## Regression to the mean

*August 6, 2009 at 5:56 am* *gabrielrossman* *
1 comment *

| Gabriel |

Imagine having all your undergrads write practice essays. You read them all and find the five worst essays, then send these kids to the writing center, or even (martyr that you are) tutor them personally. At the end of the term you see that they were no longer the bottom five but were still in the bottom half. Conversely, imagine noticing that most of the faculty brats you know are much smarter than average kids, but not as smart as their parents.

In these cases the issue is not necessarily the efficacy of the writing center or the stupefaction of growing up in a college town, but regression to the mean. In the first case it’s adverse selection, in the second it’s advantageous selection, but the issue is the same.

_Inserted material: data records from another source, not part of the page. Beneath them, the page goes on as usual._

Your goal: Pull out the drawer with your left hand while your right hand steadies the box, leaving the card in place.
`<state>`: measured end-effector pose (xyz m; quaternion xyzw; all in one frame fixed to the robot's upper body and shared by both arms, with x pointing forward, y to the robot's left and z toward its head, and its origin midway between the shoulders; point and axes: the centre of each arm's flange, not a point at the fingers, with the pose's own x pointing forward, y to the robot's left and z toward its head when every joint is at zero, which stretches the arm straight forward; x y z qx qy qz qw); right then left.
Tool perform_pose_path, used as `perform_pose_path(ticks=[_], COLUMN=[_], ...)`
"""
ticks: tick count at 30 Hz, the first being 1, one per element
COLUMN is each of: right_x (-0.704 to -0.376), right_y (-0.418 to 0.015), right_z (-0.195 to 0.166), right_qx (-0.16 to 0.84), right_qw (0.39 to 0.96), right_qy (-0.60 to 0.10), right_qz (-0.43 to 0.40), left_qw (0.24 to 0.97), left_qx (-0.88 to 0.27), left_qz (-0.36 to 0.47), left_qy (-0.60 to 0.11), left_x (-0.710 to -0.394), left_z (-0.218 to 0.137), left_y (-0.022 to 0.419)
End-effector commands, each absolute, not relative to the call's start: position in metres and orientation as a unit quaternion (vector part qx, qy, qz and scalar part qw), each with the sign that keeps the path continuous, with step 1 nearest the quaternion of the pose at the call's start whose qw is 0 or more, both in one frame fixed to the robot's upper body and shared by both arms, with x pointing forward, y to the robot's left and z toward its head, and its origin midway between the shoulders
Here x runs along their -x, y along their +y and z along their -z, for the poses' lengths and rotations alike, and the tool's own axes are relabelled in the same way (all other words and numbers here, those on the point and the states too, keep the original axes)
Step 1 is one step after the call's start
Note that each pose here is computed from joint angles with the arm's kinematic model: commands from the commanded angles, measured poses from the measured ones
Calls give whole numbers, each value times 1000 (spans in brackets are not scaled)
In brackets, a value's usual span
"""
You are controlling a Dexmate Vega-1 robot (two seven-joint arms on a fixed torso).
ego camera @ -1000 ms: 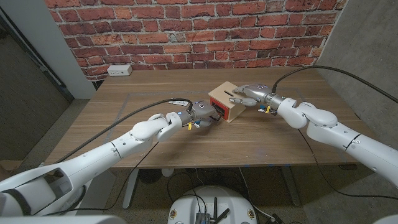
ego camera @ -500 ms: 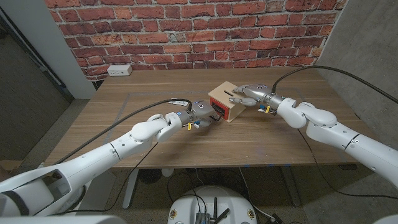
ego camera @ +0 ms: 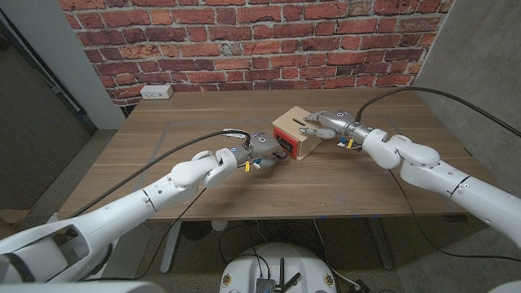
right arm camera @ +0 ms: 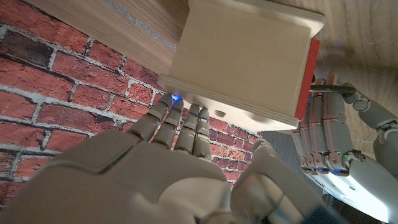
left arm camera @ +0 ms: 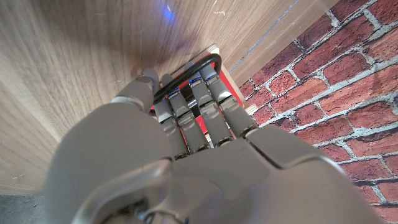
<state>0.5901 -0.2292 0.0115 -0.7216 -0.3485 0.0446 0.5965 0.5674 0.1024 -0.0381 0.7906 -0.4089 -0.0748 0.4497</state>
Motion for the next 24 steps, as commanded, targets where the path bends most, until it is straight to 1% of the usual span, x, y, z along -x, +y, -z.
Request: perform_pose_path(ticks=[1, 24], right_x=[-589, -585], right_y=[-229, -228], right_z=[-11, -9], right_qx=[720, 713], right_qw=[599, 604], right_qy=[-348, -354], right_qz=[-41, -35], left_qw=[450, 456], left_qx=[-790, -784], left_qz=[71, 52], left_qy=[-411, -419], left_x=[-565, -559], left_z=[40, 48], left_y=[103, 106])
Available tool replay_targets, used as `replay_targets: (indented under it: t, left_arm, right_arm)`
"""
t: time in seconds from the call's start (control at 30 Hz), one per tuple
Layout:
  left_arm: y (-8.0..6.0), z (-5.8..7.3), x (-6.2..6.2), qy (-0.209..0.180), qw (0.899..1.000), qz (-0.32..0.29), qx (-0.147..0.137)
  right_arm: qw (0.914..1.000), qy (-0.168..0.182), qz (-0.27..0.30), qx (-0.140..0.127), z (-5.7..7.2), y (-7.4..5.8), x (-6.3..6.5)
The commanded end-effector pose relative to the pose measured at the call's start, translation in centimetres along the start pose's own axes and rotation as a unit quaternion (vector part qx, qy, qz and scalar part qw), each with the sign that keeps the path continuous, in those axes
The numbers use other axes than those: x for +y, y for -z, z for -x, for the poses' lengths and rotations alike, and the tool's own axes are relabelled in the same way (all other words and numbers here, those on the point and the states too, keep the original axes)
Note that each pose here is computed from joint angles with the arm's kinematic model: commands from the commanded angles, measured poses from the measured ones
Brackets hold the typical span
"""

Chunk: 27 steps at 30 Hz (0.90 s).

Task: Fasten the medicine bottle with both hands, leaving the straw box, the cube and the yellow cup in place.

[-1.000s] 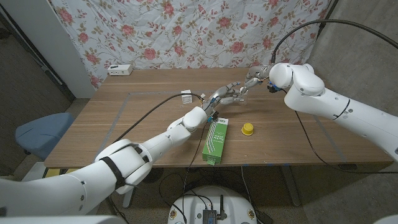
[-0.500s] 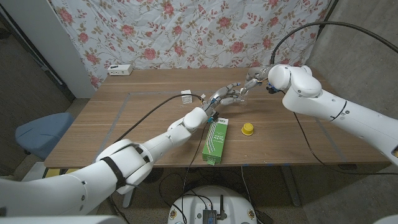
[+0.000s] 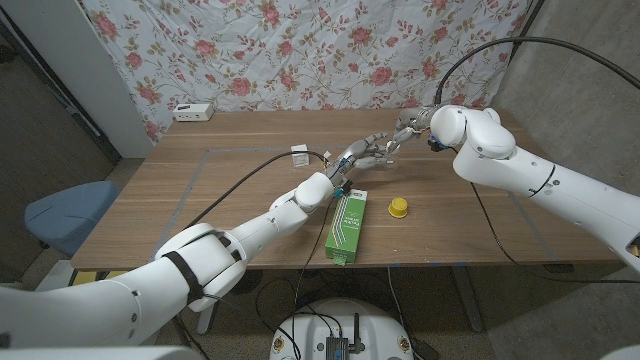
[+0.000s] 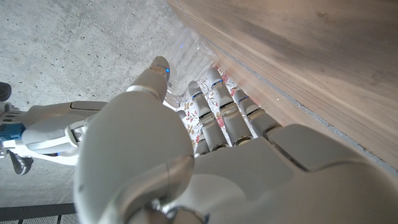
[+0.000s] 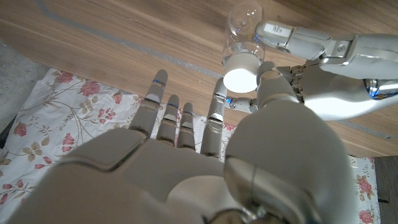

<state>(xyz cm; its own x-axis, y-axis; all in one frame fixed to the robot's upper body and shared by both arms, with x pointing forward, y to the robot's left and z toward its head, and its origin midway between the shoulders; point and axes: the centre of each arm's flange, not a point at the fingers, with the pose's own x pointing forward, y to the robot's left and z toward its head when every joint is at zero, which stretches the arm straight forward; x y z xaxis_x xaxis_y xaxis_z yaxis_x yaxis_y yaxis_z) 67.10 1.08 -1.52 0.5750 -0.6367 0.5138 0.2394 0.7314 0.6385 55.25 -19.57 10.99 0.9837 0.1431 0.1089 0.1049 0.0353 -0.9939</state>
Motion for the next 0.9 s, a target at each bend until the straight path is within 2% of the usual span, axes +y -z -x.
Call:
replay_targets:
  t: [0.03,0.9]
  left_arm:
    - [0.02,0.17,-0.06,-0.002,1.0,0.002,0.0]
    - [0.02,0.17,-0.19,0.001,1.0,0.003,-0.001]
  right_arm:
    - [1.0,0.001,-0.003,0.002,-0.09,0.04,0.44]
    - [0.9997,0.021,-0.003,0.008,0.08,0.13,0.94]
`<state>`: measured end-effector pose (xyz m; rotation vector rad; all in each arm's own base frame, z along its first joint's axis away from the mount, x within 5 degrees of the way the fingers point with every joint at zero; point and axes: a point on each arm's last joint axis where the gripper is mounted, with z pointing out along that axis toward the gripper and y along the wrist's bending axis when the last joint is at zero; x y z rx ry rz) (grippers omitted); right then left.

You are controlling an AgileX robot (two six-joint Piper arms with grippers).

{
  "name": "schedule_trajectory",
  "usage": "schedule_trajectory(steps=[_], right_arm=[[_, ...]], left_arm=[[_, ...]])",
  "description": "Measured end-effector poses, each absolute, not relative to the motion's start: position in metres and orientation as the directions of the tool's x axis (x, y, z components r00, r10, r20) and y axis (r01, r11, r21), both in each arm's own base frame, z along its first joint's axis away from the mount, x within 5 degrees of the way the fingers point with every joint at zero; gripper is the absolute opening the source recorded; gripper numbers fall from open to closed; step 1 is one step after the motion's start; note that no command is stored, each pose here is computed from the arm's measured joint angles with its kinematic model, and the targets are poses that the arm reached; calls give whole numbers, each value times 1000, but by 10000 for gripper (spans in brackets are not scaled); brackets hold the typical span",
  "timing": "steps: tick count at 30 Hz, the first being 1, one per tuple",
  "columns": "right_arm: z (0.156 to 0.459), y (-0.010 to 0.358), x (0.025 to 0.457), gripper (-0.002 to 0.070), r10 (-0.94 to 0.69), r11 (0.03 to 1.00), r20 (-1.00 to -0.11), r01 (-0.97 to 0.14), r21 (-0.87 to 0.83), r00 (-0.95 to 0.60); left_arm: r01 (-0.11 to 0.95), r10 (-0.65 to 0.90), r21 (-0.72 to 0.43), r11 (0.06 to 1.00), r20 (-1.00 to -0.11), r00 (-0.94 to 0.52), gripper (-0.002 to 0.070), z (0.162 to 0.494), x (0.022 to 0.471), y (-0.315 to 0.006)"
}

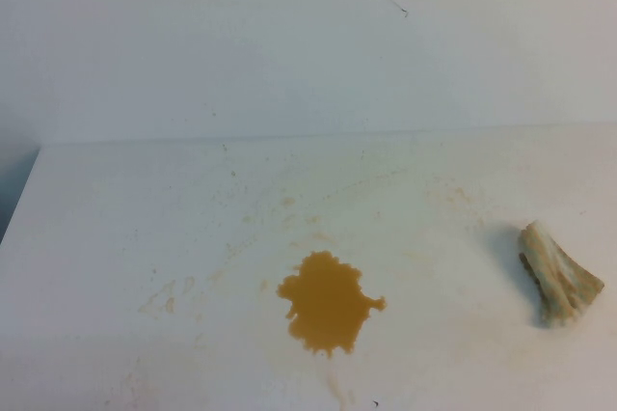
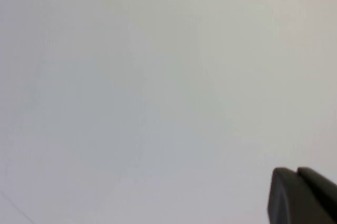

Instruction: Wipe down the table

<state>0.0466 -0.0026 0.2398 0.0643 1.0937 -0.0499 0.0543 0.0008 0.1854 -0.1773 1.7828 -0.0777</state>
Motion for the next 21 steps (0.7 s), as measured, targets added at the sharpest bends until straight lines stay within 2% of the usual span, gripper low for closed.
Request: schedule_trajectory(steps=[4,11,16,21], right_arm=[[256,-3,43,-2,40,996,-875,56,76,483],[320,-6,43,-2,94,988,-948,90,127,305],[346,-13,93,-2,104,985,-994,139,105,18],[356,-15,127,-2,77,989,-995,128,68,-70]], left_arm=[[-78,-162,-149,986,-964,-209,-3,185,54,1],[-78,-162,-149,986,-964,-209,-3,185,54,1],[-78,-162,-149,986,-964,-209,-3,185,54,1],[-78,-162,-149,986,-964,-209,-3,185,54,1]])
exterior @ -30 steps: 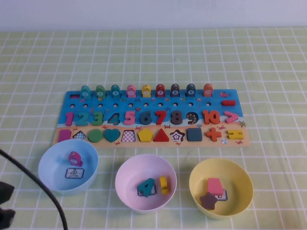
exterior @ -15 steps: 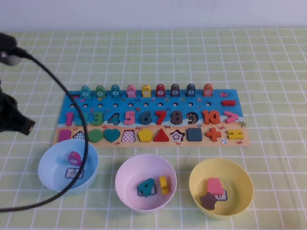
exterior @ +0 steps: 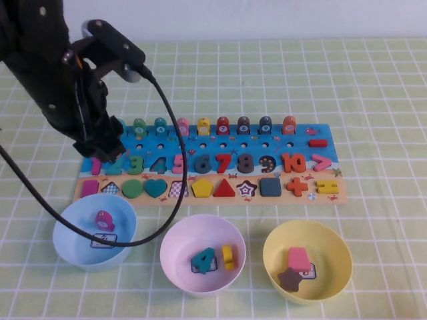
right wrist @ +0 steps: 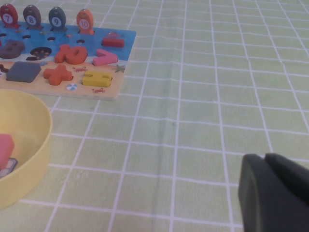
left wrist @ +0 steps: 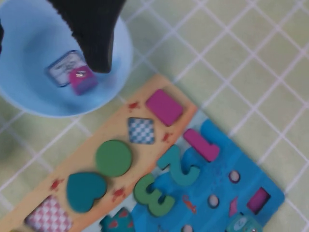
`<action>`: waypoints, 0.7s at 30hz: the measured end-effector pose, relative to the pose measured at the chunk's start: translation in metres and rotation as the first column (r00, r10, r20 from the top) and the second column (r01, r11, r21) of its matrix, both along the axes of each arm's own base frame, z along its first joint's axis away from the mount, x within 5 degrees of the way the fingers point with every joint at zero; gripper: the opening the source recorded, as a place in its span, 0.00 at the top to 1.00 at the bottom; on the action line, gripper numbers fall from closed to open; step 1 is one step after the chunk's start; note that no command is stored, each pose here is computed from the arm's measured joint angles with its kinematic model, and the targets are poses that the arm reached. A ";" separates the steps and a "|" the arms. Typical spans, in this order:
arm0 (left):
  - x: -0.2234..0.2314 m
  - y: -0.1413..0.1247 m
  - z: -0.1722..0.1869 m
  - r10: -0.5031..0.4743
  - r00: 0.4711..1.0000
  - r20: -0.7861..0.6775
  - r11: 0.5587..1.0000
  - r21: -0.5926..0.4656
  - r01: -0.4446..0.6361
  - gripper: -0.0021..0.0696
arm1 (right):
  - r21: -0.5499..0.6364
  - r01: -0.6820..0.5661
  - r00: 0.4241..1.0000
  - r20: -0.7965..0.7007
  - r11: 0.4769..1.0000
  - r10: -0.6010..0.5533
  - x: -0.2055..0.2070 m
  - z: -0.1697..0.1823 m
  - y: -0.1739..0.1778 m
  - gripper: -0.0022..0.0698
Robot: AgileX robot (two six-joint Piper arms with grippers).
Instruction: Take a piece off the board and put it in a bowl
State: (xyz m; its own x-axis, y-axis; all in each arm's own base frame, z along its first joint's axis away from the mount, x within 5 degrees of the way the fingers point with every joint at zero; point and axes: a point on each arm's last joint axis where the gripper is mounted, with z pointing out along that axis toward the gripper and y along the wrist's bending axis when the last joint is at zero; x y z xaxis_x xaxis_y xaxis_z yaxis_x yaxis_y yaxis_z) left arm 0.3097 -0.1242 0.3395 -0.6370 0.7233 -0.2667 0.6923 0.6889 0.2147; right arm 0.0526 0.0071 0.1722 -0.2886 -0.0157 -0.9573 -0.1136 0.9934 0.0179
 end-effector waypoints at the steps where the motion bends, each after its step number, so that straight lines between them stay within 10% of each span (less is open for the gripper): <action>1: 0.003 0.000 -0.004 -0.020 1.000 -0.002 0.999 0.028 0.020 0.48 | 0.000 0.000 1.000 0.000 1.000 0.000 0.000 0.000 0.000 0.99; 16: 0.043 -0.005 0.004 -0.174 0.911 0.374 0.982 0.136 0.131 0.47 | 0.000 0.000 1.000 0.000 1.000 0.000 0.000 0.000 0.000 0.99; 21: 0.055 -0.015 -0.018 0.000 0.945 0.328 1.000 -0.028 0.010 0.47 | 0.000 0.000 1.000 0.000 1.000 0.000 0.000 0.000 0.000 0.99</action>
State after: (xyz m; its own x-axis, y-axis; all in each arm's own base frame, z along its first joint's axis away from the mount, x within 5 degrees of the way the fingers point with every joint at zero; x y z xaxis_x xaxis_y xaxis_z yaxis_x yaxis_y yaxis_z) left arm 0.3643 -0.1395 0.3218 -0.5073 0.7152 -0.4808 0.5905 0.6948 0.4106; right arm 0.0526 0.0071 0.1722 -0.2886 -0.0157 -0.9573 -0.1136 0.9934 0.0179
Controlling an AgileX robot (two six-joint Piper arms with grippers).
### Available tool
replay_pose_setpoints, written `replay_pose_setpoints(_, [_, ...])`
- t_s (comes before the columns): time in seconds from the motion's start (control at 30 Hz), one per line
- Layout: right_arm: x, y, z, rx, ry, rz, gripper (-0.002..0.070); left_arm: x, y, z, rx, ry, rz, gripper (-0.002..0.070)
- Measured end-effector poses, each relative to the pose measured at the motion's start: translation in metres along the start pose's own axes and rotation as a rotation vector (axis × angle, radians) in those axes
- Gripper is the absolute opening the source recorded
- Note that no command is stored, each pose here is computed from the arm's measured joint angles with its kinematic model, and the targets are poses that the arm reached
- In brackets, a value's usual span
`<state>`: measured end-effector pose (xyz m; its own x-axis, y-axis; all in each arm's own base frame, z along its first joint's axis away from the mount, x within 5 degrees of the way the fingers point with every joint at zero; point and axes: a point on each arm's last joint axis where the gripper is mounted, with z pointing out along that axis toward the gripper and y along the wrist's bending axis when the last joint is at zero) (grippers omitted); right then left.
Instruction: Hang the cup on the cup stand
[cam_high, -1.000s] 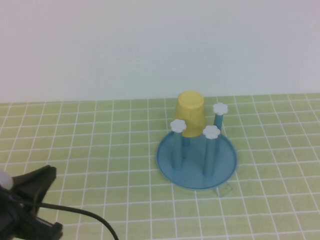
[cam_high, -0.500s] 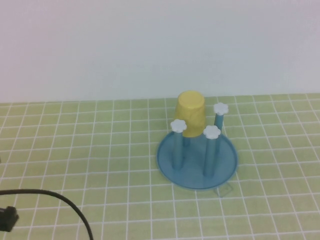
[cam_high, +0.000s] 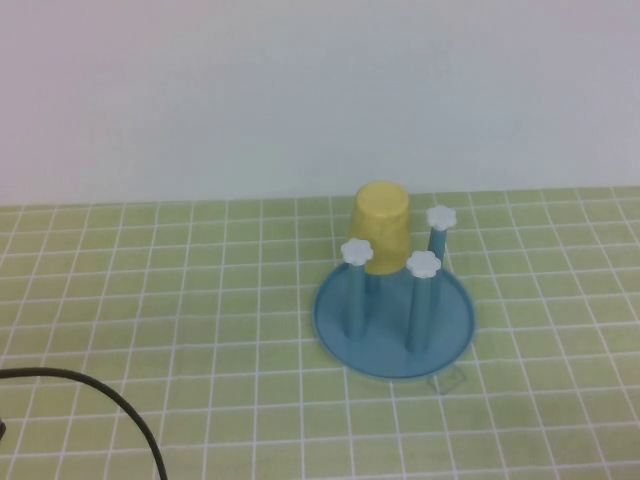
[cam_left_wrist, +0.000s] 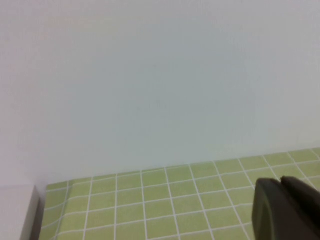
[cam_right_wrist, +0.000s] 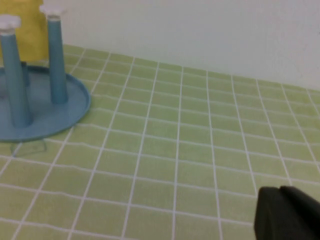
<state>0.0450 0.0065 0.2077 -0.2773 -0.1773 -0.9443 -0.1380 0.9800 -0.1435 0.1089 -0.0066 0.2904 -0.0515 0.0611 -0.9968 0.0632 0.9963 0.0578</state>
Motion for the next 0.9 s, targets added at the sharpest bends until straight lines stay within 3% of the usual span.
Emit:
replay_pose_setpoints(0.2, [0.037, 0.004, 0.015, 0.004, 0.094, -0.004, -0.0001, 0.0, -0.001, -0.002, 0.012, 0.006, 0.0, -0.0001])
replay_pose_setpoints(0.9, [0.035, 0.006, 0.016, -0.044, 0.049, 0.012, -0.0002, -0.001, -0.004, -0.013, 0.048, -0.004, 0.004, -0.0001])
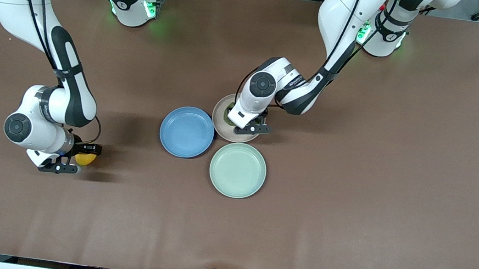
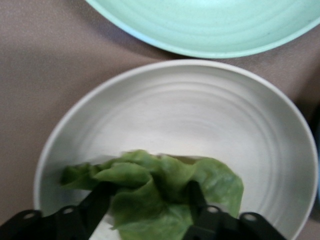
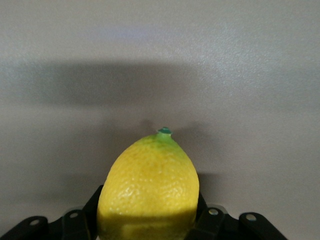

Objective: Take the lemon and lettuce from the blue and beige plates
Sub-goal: 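Carry the lemon away from the blue plate with the right gripper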

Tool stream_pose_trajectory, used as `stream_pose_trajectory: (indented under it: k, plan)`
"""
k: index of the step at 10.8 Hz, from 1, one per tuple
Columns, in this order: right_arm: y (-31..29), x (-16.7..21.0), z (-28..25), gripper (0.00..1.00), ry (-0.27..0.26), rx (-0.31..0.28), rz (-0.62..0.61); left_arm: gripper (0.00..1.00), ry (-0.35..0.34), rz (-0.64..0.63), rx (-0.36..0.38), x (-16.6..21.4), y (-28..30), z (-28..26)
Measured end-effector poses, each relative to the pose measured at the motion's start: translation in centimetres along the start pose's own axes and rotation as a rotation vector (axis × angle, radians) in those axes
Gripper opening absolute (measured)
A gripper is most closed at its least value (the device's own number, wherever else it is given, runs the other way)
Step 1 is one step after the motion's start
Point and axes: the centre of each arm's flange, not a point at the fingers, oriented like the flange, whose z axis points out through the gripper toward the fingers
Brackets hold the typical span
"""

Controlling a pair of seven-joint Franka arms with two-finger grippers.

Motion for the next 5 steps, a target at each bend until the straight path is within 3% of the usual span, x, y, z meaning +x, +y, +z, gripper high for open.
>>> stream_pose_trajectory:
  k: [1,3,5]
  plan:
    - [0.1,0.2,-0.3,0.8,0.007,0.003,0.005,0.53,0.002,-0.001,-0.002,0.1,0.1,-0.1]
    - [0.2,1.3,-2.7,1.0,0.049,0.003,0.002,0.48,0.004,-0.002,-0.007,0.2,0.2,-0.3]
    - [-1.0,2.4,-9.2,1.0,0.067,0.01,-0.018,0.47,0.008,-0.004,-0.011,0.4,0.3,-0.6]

Regression to the mean occurs whenever you have three conditions:

- a pre-treatment and post-treatment measure of the key variable (or something similar like two indicators loading on the same latent variable)
- assignment to the treatment is non-random with respect to the pre-treatment measure
- the key variable has moderate to low reliability

The reason is that you operationalize effect of the treatment as (Y_{i1}+e_{i1})-(Y_{i0}+e_{i0}). Now it’s true that the actual treatment effect would be Y_{i1}-Y_{i0}. But note that e_{i0} is uncorrelated with e_{i1}. Therefore, to the extent that e_{i0} was important to assigning cases to the treatment, a lot of what you think is an effect is really just that the latent value of the cases you selected for treatment weren’t as severe as you thought they were. I wrote a simulation that demonstrates all of this.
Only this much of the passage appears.